It’s been three years since I last visited Cathy Vathiany’s (zaziaa) ever-evolving region design Lost Dreams (which started life as Les Reves Perdus (“Dreams Lost”), which has itself hopped around the grid a few times. So when I learned it had re-opened in a new location and with a new design in November 2021, I added it to my list of places to visit – although after initially dropping in in December, I had a couple of issues getting back to it in order to take photos.
Cathy has always had an eye for engaging, rural-themed region settings; places where Nature tends to stake a centre seat and where there is always a richness of detail waiting to be found and appreciated. Sometimes these looks have had a distinctly European / North American lean, although it has also taken us to the orient and to Scandinavia. With this iteration, we slip to somewhere that presents something of a sense of both Arctic and Antarctic climes.

The current Lost Dreams might be mentally split into five areas: three on the main landmass, and the remaining two formed by a pair of outrigger islands. One of the latter is where the landing point can be found, a rocky plug of an island to the west of the region. Small, and dominated by two large trees, this island at first appears to offer little beyond the landing point itself. However, below the cliffs, a stone outthrust heavy with fallen snow has been taken over by penguins that lend that suggestion of the southern hemisphere to the region.
A bridge sitting upon high stilts connects the landing point’s island with the largest landmass in the region: a large, rugged space that can, as noted, be mentally / visually split into three. First, there are the rugged westerlands, sitting on the far side of the bridge, a hulking shoulder of rock splitting the path from the bridge into two. The left branch descends downwards close to the cold-looking waters of the bay in which the landing point island sits, passing through a narrow defile before rising once more to the uplands of the island.

The second arm of the path twists around the rocky shoulder to reach a second bridge spanning a smaller cove formed by the outflow from waterfalls that mark the terminus of a fast-flowing stream. Here the path splits again, one arm twisting by to descend the down to the shingle shoreline that huddles around the feet of sheer curtain wall cliffs.
The other arm of the path passes across the second bridge before winding upwards, and doubling back on itself as it reaches the bank of the stream, itself fed from a further set of falls that drop from the highest peaks in the region. Crossing this is possible by way of a pair of tree trunks trimmed into a rough bridge to re-join the path rising up through the defile mentioned above.
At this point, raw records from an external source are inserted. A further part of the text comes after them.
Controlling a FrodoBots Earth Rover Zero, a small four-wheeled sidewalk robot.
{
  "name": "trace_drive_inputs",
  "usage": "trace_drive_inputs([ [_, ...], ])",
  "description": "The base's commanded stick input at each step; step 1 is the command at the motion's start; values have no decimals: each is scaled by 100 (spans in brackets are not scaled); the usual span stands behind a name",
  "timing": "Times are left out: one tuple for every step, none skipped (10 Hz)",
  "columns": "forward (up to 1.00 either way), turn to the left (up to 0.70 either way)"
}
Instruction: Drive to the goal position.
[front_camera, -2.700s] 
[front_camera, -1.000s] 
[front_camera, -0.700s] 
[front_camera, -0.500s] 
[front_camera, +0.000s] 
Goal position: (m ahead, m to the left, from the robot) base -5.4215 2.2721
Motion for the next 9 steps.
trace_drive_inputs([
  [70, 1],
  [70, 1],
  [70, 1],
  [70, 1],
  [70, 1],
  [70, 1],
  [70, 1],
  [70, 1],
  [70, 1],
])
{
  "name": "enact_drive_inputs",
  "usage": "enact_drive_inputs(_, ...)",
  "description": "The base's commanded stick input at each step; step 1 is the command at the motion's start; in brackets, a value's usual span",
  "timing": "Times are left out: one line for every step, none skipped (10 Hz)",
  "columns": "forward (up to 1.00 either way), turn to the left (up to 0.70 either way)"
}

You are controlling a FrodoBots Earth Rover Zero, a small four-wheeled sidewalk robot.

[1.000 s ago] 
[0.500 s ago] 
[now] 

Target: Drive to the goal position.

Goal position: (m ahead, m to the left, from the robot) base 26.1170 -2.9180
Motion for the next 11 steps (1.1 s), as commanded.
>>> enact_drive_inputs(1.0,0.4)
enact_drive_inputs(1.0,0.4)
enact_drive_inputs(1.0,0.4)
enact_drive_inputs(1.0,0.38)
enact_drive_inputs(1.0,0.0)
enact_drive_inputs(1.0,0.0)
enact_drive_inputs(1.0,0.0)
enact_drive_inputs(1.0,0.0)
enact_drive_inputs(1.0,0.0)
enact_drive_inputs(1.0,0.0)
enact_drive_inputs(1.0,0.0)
Once joined, the path lead up to the centre part of this large island and a large stone lodge sitting on an outstretched table of rock that is home to a skating rink, a children’s play area, a carousel and other outdoor points of interest. It is here that a more northern hemisphere aspect to the setting can be found in the form of deer wandering the grounds.
Paths wind around the grounds here, with one curling back down to the low-lying eastern end of the land, and the rest of the main landmass. This is home to a a cosy hideaway and, a little further away, a little folly. from here, a final bridge – this one made of stone – reaches the final aspect to the setting: a small, low island that is home to a pool of water and a little camp site.

Such is the nature and aspect of this little island, that is it possible to image that once upon a time it many have formed a headland reaching outwards from the rest of the main island, but time and tide have intervened, creating a channel of cold water to separate the two and necessitate the stone bridge.
Within all of this, there are lots of additional elements and details: water birds stand along the coastal areas, there are outdoor sit points and places to dance awaiting discovery, and further wildlife give the setting additional depth, as does the local soundscape. All of which leaves us with another thoroughly engaging place to explore and photograph and not to be missed before a seasonal change comes along!